A week later, residents finally had their answer.
Glassburn had set out with a retired communications employee and searched for the source. Using a de-amplifier, they found the signal and were able to enter the residents’ home with permission from a neighbor. In the home they found a homemade device had been causing the interference.
“It was a man-made custom device that was designed to notify the resident someone was in their home,” Glassburn told WKCY3. “We turned it off and went outside pressed our clickers and everything started working again. It was like magic.”
The resident who created the device had special needs and was unaware of the problems his invention was causing his neighbors, Glassburn told The New York Times.
The councilman said the device causing all the trouble was the size of a shoe box, and hadn’t been properly designed.

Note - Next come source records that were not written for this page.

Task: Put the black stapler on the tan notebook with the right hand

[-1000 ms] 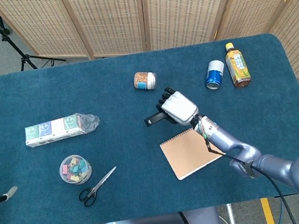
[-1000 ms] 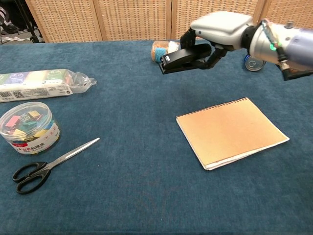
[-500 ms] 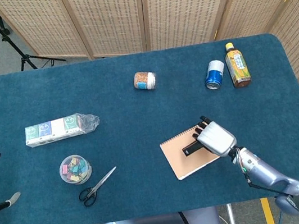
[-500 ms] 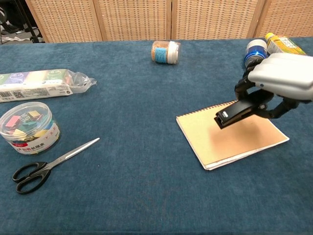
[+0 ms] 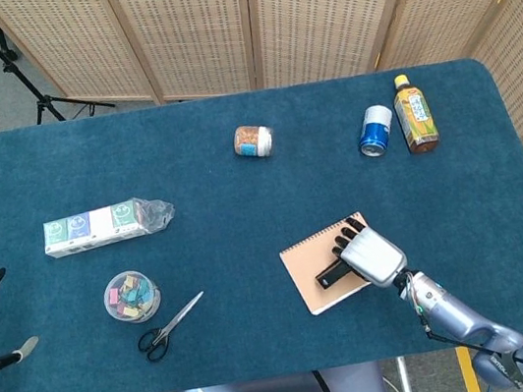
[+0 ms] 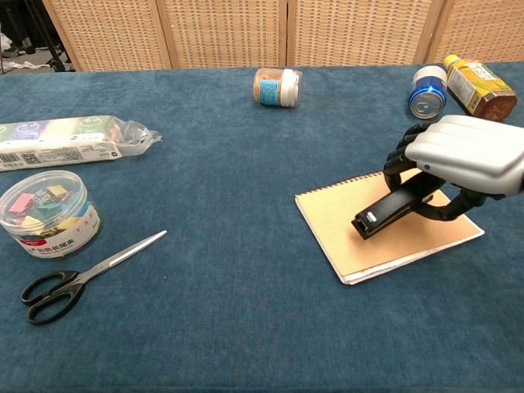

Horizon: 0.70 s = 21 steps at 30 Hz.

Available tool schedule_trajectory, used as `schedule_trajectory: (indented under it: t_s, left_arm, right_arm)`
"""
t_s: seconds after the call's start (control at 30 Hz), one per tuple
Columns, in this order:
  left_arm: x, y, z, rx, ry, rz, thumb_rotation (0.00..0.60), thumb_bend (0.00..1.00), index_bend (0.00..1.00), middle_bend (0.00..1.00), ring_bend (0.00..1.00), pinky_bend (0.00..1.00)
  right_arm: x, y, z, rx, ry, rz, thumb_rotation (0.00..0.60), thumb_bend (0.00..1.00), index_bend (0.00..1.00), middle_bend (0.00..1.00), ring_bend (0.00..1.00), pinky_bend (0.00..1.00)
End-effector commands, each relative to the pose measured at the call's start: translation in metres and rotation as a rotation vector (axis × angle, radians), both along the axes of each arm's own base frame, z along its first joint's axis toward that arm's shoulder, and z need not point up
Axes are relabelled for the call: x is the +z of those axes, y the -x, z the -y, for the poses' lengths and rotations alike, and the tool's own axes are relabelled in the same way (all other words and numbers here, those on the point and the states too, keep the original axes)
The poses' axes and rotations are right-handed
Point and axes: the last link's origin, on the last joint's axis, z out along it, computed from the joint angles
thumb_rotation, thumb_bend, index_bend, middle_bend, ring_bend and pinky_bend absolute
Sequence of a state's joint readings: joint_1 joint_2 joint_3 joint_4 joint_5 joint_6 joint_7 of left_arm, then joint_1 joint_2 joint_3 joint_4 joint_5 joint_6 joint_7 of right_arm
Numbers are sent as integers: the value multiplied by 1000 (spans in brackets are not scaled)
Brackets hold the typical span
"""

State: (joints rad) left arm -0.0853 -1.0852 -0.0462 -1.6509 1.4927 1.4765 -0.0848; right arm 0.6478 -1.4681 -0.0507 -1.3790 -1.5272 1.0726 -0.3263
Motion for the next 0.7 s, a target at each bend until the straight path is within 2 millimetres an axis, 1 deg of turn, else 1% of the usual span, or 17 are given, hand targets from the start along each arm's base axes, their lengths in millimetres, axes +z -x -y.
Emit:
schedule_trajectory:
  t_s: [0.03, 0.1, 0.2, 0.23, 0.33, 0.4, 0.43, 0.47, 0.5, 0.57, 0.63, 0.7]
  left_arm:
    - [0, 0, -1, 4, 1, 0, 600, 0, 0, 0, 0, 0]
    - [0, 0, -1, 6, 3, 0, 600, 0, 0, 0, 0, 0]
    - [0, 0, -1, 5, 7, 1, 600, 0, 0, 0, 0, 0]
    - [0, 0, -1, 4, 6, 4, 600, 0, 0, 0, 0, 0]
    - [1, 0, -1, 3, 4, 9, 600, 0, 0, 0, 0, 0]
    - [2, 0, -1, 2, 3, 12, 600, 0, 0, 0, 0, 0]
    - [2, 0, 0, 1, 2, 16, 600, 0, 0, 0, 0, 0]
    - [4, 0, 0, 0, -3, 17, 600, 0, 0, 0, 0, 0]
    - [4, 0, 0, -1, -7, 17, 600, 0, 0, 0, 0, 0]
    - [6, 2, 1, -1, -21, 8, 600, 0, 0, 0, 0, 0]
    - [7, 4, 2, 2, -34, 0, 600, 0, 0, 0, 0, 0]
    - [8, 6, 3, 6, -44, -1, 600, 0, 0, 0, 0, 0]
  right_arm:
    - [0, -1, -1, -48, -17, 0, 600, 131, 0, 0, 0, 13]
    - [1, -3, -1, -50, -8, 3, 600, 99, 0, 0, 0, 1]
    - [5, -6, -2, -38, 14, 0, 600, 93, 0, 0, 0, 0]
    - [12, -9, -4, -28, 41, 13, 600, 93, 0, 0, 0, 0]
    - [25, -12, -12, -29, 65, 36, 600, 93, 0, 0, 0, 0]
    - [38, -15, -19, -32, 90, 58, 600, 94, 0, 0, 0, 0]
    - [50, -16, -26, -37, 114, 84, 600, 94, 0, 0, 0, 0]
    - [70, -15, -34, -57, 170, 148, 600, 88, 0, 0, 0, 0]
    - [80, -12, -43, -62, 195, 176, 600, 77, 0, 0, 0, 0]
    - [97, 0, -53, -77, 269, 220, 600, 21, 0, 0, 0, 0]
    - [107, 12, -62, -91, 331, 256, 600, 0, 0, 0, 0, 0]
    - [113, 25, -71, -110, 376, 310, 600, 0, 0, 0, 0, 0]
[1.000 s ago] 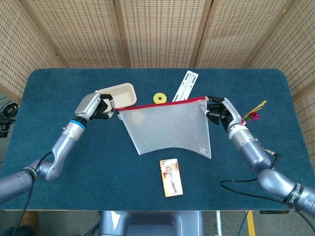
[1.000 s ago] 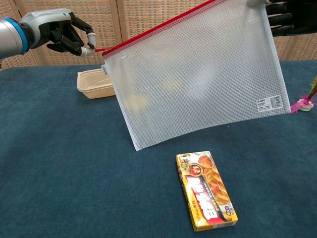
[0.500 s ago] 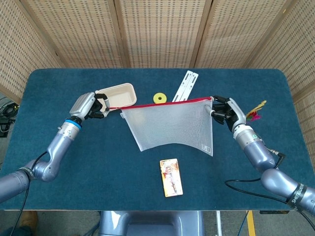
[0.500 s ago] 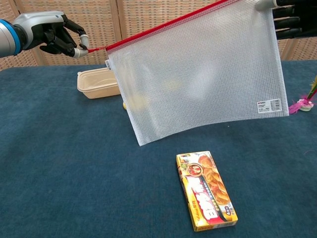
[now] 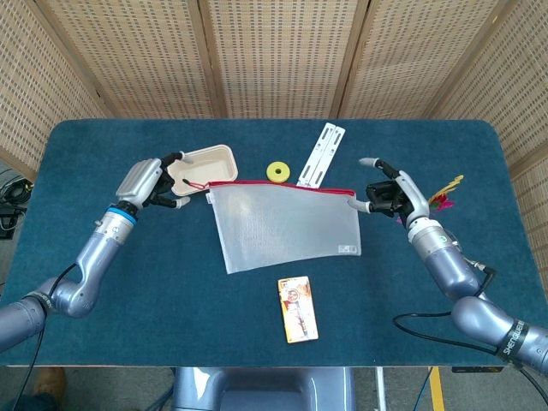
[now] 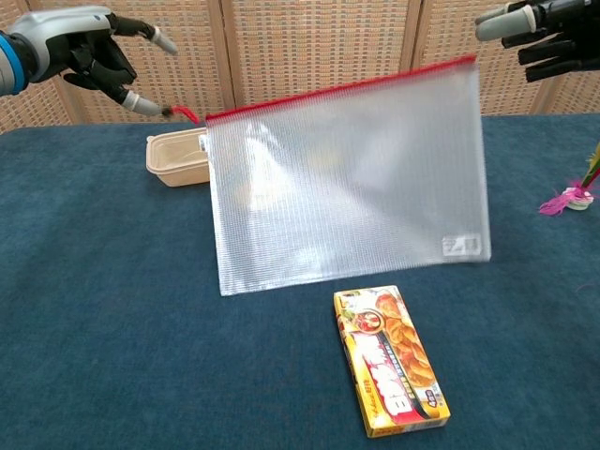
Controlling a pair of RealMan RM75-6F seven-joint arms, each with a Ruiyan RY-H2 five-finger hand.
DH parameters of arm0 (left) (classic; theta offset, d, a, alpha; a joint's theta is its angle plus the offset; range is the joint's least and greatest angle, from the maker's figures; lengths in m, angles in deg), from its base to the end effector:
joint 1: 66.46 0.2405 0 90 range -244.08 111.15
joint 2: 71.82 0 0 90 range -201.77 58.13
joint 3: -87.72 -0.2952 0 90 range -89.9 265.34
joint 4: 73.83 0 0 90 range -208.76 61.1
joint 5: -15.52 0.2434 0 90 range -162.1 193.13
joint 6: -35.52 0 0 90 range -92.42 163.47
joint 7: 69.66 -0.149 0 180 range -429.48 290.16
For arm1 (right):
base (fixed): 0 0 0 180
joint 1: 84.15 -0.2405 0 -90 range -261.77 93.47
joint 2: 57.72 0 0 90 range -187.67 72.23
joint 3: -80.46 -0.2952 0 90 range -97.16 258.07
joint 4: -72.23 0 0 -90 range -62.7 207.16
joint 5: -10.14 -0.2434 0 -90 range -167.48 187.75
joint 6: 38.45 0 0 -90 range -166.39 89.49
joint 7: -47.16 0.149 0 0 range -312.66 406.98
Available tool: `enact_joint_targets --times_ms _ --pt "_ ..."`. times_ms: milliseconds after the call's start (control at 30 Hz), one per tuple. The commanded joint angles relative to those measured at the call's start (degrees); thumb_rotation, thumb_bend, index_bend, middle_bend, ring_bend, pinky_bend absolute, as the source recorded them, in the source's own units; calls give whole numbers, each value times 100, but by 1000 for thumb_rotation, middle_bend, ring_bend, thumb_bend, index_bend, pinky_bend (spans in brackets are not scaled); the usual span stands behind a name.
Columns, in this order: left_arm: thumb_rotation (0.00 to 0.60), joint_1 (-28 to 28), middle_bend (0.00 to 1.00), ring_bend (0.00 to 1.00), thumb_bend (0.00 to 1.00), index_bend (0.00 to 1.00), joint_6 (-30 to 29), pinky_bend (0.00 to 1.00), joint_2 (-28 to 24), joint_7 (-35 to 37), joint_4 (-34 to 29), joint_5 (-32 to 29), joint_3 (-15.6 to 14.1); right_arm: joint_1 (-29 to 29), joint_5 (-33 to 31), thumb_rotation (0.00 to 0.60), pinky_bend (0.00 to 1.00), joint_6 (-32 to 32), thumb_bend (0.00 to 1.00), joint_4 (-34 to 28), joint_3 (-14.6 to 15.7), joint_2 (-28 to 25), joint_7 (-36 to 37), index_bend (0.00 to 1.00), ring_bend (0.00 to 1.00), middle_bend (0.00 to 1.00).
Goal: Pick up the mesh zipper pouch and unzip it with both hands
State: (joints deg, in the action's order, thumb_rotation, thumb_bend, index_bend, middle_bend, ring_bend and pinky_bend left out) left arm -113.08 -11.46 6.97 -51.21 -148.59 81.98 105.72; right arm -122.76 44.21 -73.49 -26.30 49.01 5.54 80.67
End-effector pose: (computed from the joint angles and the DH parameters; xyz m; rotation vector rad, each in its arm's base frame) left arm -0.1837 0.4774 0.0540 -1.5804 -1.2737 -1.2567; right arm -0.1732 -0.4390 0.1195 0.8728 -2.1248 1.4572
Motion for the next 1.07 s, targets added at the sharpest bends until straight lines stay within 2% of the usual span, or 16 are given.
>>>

“It was putting out a signal continuously and only was the signal interrupted would it tell them another individual was in the part of the home.”
The resident agreed to turn the device off and not make any more. City officials told WKYC3 there was no “malicious intent” on the part of the resident who created the device.
While this may have been a small and simple mystery, it is a good example of a community actually coming together – residents and government – to solve a problem. Glassburn actually stepped out to help his constituents, something rarely seen in higher levels of government today.